И смеялись, заражая друг друга, смеялись, пока не опустела келия.
Тогда снова стали они тихи и серьезны и посмотрели глаза в глаза, и было то мгновение в их жизни мгновением доверчивости и одного счастья на двоих.
Люди Шуйского разносили слухи о поругании Маринкой и расстригой святого места. Рассказывающий крестился, слушающий плевался. Вся Москва плевалась.
А слухов все прибывало, один пуще другого.
- Сретенский потешный городок, думаешь, для чего? - шептали шептуны. Для чего пушки туда свезли?
Соберут народ на потеху, да и перестреляют всех! Вот для чего! Все боярские дома - полякам, все монастыри - полякам.
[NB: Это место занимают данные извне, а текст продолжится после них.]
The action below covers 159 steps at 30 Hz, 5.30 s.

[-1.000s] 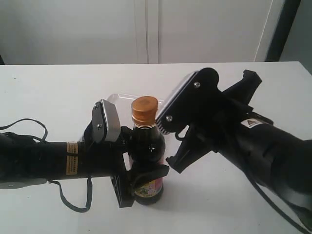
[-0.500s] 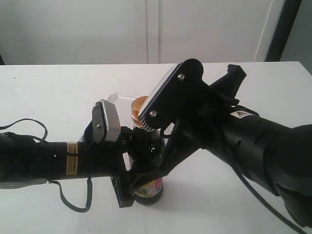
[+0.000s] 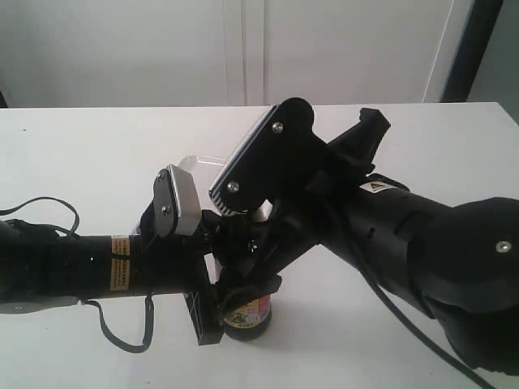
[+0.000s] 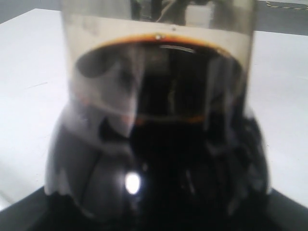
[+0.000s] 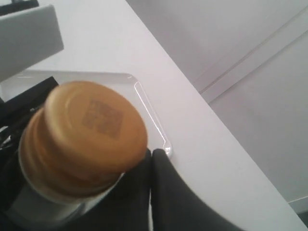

Монахинь замуж будут выдавать. Вот как у расстриги с Маринкою задумано!
Хоть верь, хоть не верь, но Мнишеку уже отдали дом Бориса Годунова. Все пригожие дворы в Китай-городе да в Белом городе отведены под постой полякам. Даже Нагих из домов повыгоняли. Дескать, на дни свадьбы. А коли дома понравятся? Москва понравится? Житье на русском горбу понравится? Ведь не уйдут!
Третьего мая в Золотой палате государь всея Руси принимал Юрия Мнишека, его родственников и великих послов короля Сигизмунда, которые должны были представлять его величество на свадебных торжествах.
Самую замечательную речь на этом приеме произнес гофмейстер Марины пан Станислав Стадницкий.